Multi Armed Bandits | Webtrends Optimize Help Center

Multi Armed Bandits can be enabled for ABn or Split experiences that are in staging, live or paused state.

If these conditions are met, you will see an "MAB" tab on the expanded row panel on the experience screen. Once enabled, the Multi Armed Bandit algorithm will update the variation throttles every 30 mins.

Thompson Sampling

For Thompson Sampling, select a KPI and click "Apply" and our algorithm will handle the rest.

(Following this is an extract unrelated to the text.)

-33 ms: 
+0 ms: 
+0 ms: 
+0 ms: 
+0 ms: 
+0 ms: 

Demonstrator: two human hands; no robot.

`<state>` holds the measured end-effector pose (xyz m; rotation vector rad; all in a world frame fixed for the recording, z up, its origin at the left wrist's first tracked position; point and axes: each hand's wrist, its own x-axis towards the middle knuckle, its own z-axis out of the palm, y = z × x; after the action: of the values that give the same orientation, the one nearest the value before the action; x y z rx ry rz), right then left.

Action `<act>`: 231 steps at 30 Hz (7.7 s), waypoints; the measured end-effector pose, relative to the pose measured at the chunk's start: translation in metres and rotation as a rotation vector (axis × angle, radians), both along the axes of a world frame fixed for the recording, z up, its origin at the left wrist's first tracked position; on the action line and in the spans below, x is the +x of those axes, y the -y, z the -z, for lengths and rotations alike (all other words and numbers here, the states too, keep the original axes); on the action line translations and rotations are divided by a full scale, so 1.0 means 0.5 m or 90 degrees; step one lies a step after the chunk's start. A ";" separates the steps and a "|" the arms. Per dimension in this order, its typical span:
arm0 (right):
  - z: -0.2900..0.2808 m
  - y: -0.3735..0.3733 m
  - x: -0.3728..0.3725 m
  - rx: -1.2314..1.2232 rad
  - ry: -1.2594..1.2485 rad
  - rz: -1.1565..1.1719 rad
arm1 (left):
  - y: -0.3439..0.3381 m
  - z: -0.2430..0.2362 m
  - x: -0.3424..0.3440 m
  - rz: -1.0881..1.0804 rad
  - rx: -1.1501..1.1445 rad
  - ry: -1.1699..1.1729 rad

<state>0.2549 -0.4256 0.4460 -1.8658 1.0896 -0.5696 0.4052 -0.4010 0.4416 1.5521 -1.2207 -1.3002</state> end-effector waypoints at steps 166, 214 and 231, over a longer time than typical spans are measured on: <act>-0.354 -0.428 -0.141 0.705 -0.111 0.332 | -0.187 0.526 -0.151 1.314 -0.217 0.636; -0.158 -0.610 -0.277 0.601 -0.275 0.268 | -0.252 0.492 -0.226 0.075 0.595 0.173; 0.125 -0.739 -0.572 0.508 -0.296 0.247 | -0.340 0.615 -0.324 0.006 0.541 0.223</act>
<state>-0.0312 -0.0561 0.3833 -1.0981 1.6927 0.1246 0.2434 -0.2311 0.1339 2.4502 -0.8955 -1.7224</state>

We use Monte Carlo Thompson sampling, with many samples drawn from a Beta distribution. This results in probabilities that each variation is the best, which are directly proportional to the variation throttles that would be set using pure Thompson. We add a weighted blend on top, where the Thompson throttles are multiplied by 0.3 and the existing throttle is multiplied by 0.7 to get the final value. This just slows down the rate of change slightly. The algorithm still gets to a result when there is one, and evaluating every 30 minutes will mean getting there quickly, but it doesn't jump to a winner after a single loop.

Epsilon Greedy

Alternatively, select Epsilon Greedy from the "Approach" dropdown and choose your Epsilon value between 1-100.

The Epsilon value is split evenly between each variation.

The rest (100 - Epsilon) is allocated to whichever variant is performing the best, against our KPI.

For example, if Epsilon is set to 30 and there are 3 variants, each one gets 10% traffic. The winning variant gets the remaining 70%, resulting in throttle allocation of 10%, 10%, 80%.